Governadores podem barrar serviços essenciais, como academias? Entenda

Correio Braziliense

Diante da inclusão de academias de ginástica e salões de beleza na lista de serviços essenciais, ou seja, aqueles que podem ser mantidos mesmo durante a pandemia de  coronavírus, especialistas alertam que a liberação não é automática. O decreto, assinado pelo presidente Bolsonaro, foi confirmado no fim da tarde desta segunda-feira (11/5).

Entretanto, por meio de decisão do Supremo Tribunal Federal (STF), estados e municípios têm o poder e autonomia de estabelecer medidas para o enfrentamento ao coronavírus, inclusive sobre isolamento social, fechamento de comércios e outras restrições.

De acordo com o advogado e especialista em direito constitucional Daniel Falcão, não cabe à União tratar da liberação dos espaços. “Diante do fato de que os estados e o Distrito Federal têm autonomia para tratar desses assuntos de abertura e fechamento de estabelecimentos comerciais, esse decreto da União não precisa ser seguido pelas unidades da Federação”, explica. 

Segundo Falcão é comum as pessoas pensarem que há uma hierarquia entre a União, estados, Distrito Federal e municípios, mas que não é necessariamente assim. “Eles rebatem as competências. Cada um cuida de uma coisa. Às vezes, cuidam juntos também. Mas existe uma separação.”

No caso da decisão do STF, de acordo com Falcão, fica bem claro que cabe a estados e municípios decidirem à respeito da abertura dos comércios. Para exemplificar, ele lembrou também de um caso no Rio Grande do Sul quando Grêmio e Internacional começaram a fazer treinamentos com seus jogadores, porém, o governador impediu a atividade.

Dessa forma, o especialista afirma que não vê qualquer possibilidade desse decreto da União preponderar diante dos estados que queiram que estes estabelecimentos continuem fechados até a situação da pandemia se controlar.

Outro especialista em direito constitucional ouvido pelo Correio, Acácio Miranda da Silva Filho compartilha do mesmo posicionamento. Segundo ele, diante da decisão do Supremo, continua possível o fechamento destes serviços pelos chefes locais. “É possível a manutenção destes estabelecimentos fechados porque é um conflito entre o decreto federal e os decretos estaduais e municipais. E o Supremo já deixou claro que devem prevalecer os estaduais e municipais”, explica.

Outra opinião

Já para Max Kolbe, advogado e professor de direito constitucional, com a edição do decreto presidencial inserindo academias e salões de beleza como serviços essenciais, independentemente de discordâncias ao tema, não cabe a governadores e prefeitos decidirem de modo diverso, sob pena de ofensa a Constituição Federal, lei Federal (art. 3º, parágrafo 9º, da Lei 13.979/20) e ao próprio pacto federativo.

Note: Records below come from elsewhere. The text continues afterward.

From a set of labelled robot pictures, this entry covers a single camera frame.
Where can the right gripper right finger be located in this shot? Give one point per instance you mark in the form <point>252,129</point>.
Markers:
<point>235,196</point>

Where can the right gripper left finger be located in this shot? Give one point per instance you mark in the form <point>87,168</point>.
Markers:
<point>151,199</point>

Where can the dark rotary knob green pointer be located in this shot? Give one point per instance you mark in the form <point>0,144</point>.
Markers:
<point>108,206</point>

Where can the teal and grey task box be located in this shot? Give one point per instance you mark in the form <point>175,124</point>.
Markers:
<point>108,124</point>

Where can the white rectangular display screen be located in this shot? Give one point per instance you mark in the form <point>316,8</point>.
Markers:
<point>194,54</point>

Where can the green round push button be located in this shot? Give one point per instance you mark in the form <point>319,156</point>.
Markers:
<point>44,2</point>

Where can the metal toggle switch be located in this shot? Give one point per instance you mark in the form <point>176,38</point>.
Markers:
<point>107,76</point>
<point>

Kolbe argumenta que a Lei nº 13.979/20, que dispõe sobre as medidas para enfrentamento da emergência de saúde pública de importância internacional decorrente do coronavírus responsável pelo surto de 2019, compete ao presidente da República, mediante decreto, dispor sobre os serviços públicos e atividades essenciais.

“Assim, ainda que o STF tenha entendido outrora que os estados e municípios podem regulamentar medidas de isolamento social, fechamento de comércio e outras restrições, ressalto considerar que o tema é de competência administrativa comum. O fato é que após a edição do decreto do presidente da República incluindo, nos termos da lei federal, academias e salões de beleza como serviços essenciais, não pode mais governadores e prefeitos decidir de modo diverso, sob pena de contrariarem a lei”, defende.

Para ele, mesmo com a decisão do SFT de dar autonomia aos governadores e municípios, não se poder deixar de lembrar que decreto não é lei e, que segundo o art. 24, § 4º, da Constituição Federal, o efeito de lei federal sobre normas gerais suspende a eficácia da lei estadual, no que lhe for contrário. “Devendo esse dispositivo constitucional ser levado em consideração em caso de eventual discussão judicial quanto ao tema”, conclui.